--- WHAT YOU SHOULD DO ---
Copy out lines with the word "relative" from the material that follows.

::::::::::

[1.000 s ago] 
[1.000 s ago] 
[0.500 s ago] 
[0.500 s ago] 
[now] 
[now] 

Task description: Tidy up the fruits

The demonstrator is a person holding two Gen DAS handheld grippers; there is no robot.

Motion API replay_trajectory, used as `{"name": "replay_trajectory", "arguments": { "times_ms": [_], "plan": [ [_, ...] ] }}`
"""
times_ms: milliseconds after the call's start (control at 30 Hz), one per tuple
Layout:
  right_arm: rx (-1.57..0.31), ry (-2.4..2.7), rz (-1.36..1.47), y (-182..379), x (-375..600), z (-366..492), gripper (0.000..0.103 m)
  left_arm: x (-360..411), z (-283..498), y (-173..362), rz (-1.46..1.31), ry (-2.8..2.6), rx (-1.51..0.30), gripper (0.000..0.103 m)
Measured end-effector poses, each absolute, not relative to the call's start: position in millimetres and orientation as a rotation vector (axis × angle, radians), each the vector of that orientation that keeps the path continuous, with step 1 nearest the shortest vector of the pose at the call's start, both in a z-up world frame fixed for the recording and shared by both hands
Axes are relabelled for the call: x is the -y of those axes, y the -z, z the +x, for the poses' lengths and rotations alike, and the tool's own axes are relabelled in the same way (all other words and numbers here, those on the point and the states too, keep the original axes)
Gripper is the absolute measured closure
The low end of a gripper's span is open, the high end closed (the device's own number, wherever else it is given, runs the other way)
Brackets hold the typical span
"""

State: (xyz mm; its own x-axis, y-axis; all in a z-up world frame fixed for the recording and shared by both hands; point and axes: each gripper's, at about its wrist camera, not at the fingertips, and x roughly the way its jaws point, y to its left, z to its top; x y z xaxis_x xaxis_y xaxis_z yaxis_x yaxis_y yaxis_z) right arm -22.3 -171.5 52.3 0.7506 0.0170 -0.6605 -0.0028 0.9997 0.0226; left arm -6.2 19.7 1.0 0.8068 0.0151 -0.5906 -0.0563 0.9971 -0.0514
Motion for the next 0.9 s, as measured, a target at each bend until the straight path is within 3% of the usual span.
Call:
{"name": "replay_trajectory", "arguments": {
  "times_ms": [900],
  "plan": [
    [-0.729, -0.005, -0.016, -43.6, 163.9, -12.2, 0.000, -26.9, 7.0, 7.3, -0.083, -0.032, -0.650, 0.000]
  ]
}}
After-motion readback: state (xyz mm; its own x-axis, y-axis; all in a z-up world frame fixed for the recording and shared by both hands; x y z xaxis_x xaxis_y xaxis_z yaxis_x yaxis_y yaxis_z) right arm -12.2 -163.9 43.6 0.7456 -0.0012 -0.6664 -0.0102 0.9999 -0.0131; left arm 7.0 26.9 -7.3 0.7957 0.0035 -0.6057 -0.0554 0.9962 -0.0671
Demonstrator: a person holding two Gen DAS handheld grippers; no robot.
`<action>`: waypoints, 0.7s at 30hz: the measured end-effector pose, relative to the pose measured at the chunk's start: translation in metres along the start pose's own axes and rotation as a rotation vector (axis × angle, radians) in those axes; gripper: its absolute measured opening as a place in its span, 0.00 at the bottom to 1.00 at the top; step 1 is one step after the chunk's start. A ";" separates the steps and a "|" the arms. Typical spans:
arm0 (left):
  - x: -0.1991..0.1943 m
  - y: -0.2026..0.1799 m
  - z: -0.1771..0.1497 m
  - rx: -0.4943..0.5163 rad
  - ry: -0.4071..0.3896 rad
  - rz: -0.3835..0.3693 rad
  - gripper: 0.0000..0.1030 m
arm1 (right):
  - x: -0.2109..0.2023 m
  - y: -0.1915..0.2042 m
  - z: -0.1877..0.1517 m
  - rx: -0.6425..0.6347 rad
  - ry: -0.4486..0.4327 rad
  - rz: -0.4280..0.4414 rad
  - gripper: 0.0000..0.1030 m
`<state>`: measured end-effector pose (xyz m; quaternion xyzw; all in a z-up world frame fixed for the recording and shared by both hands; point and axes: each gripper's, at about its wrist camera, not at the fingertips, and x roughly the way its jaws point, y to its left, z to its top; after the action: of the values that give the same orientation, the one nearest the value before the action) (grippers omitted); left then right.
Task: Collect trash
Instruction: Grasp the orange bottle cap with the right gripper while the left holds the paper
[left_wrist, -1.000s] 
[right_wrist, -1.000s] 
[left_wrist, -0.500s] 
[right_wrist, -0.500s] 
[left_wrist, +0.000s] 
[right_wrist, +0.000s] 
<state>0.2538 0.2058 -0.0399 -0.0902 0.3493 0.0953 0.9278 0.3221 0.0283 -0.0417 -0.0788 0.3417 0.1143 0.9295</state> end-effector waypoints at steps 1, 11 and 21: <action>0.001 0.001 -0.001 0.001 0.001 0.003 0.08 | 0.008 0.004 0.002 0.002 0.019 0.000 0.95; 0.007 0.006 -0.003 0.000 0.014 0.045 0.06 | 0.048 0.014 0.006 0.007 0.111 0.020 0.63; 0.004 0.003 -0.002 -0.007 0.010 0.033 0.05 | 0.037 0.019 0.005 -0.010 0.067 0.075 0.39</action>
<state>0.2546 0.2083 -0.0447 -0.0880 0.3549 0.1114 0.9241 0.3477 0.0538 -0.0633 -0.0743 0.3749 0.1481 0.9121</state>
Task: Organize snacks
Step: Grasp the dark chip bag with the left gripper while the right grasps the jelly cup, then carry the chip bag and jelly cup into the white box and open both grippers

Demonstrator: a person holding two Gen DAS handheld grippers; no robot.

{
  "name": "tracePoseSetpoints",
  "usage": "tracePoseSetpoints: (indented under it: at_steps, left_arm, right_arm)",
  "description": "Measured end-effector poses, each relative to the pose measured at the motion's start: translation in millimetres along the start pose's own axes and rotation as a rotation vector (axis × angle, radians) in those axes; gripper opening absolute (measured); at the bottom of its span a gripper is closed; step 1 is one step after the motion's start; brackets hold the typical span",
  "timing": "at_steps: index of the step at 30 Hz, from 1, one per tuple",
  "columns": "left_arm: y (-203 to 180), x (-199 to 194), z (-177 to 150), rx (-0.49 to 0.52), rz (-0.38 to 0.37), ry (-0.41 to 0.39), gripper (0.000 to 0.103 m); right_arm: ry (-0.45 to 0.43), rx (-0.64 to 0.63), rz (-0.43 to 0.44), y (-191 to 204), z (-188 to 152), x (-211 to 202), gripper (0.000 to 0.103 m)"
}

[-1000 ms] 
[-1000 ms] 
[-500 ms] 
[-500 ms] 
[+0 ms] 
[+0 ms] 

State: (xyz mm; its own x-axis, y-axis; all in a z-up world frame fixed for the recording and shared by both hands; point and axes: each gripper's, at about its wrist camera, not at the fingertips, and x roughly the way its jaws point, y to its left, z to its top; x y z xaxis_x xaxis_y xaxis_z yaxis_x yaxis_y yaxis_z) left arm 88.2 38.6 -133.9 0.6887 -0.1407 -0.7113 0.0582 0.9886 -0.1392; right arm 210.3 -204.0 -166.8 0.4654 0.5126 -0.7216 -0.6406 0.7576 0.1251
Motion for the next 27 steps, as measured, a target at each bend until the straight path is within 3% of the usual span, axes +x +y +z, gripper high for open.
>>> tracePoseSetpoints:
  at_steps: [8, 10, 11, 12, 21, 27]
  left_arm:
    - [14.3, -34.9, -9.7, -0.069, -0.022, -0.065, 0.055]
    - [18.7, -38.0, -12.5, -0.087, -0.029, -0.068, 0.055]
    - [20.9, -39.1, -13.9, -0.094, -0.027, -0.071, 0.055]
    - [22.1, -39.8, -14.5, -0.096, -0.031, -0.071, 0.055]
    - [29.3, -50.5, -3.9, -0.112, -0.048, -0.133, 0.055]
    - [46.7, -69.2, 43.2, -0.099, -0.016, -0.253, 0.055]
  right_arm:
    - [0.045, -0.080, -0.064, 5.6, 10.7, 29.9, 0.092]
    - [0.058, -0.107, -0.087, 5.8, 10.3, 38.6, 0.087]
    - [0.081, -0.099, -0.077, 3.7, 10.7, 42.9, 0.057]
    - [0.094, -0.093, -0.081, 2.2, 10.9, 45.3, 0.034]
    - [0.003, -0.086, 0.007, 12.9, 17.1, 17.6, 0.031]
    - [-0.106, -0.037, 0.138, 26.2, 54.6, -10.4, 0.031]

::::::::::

--- ANSWER TO THIS TASK ---
Measured end-effector poses, each absolute, not relative to the call's start: position in millimetres and orientation as a rotation vector (axis × angle, radians), each the vector of that orientation that keeps the path continuous, with step 1 nearest the shortest vector of the pose at the call's start, both in a z-up world frame fixed for the recording and shared by both hands
`<action>`: waypoints, 0.7s at 30hz: the measured end-effector pose, relative to the pose measured at the chunk's start: translation in metres along the start pose's own axes and rotation as a rotation vector (axis × angle, radians) in those axes; gripper: its absolute measured opening as a place in its span, 0.00 at the bottom to 1.00 at the top; step 1 is one step after the chunk's start. A ";" separates the steps and a "|" the arms. Typical spans:
  "description": "Measured end-effector poses, each relative to the pose measured at the motion's start: translation in millimetres along the start pose's own axes and rotation as a rotation vector (axis × angle, radians) in those axes; gripper opening absolute (measured); at the bottom of its span a gripper is closed; step 1 is one step after the motion's start; brackets hold the typical span",

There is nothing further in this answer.